AFTER decades of tinkering around the edges with Oklahoma's workers' compensation system, lawmakers this year retooled it entirely. It's a move that will benefit the state in the long term, and Gov. Mary Fallin should sign the bill without delay.
Our court-based system has been broken for too long, driving up the cost of doing business in Oklahoma. That can't be understated — small businesses in particular, the backbone of the state's economy, are hurt by seeing their workers' comp rates increase every year even when they have no claims filed against them.
Indeed Oklahoma's rates are sixth-highest in the country according to a biennial study by the Oregon Department of Consumer and Business Services. Employers in this state pay out close to $1 billion per year in premiums and premium equivalents in the current system. And although the number of claims filed has decreased in the past several years, the average awards have nearly tripled.
The stories are legion of workers being granted large judgments for dubious injuries, all the while enriching the attorneys who practice before the court. Those attorneys will continue to make a good living. However instead of a workers' compensation courtroom, claims will be filed before a three-member administrative body, similar to what is done by all but a few states.

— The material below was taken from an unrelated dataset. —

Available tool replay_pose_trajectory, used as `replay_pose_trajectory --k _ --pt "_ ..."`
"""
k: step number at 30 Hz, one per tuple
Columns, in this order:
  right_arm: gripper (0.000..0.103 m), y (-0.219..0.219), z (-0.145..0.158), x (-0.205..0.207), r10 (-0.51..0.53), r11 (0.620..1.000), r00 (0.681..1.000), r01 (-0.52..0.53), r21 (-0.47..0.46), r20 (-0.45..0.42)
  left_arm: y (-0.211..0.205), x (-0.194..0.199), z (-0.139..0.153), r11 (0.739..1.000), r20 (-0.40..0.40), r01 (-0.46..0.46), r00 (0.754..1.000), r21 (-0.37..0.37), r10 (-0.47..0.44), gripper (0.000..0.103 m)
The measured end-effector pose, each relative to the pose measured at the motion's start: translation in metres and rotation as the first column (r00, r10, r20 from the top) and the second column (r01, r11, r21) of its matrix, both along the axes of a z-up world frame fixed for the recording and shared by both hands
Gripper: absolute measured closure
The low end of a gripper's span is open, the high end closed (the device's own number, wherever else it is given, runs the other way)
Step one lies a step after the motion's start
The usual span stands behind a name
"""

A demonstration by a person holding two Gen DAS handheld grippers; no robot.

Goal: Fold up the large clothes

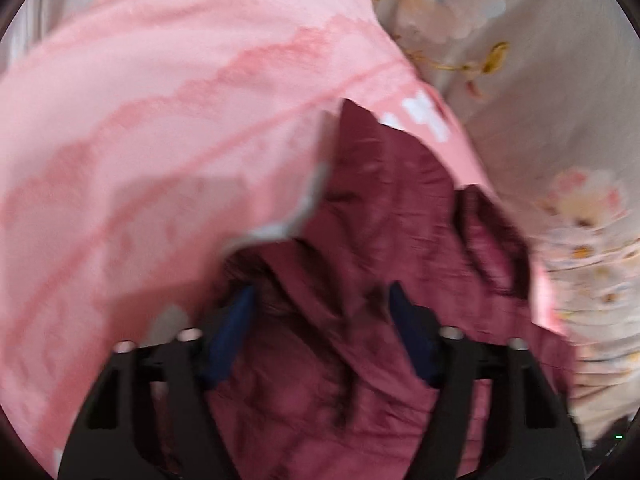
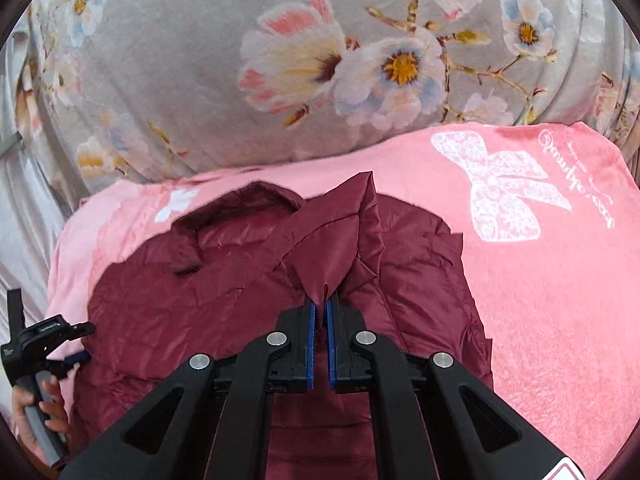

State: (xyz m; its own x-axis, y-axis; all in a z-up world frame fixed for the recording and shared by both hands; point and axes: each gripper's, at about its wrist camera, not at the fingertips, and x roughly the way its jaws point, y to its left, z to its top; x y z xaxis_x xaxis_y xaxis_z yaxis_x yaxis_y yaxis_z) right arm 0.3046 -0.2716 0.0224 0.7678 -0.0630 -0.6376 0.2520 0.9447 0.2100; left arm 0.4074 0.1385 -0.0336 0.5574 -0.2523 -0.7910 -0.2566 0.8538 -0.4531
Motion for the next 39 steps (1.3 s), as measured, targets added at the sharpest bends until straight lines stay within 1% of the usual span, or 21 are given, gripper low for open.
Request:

Employers will have the ability to opt out of the new system, which had opponents of the bill concerned. However companies that do opt out must provide the same forms of benefits mandated by the administrative system. So employees in those companies will be covered.
Opponents also said injured workers would be the biggest losers in this change, but the same argument has been made every time workers' compensation reform has been brought to the table. This bill does change the way workers will be compensated, and for how long, while off the job.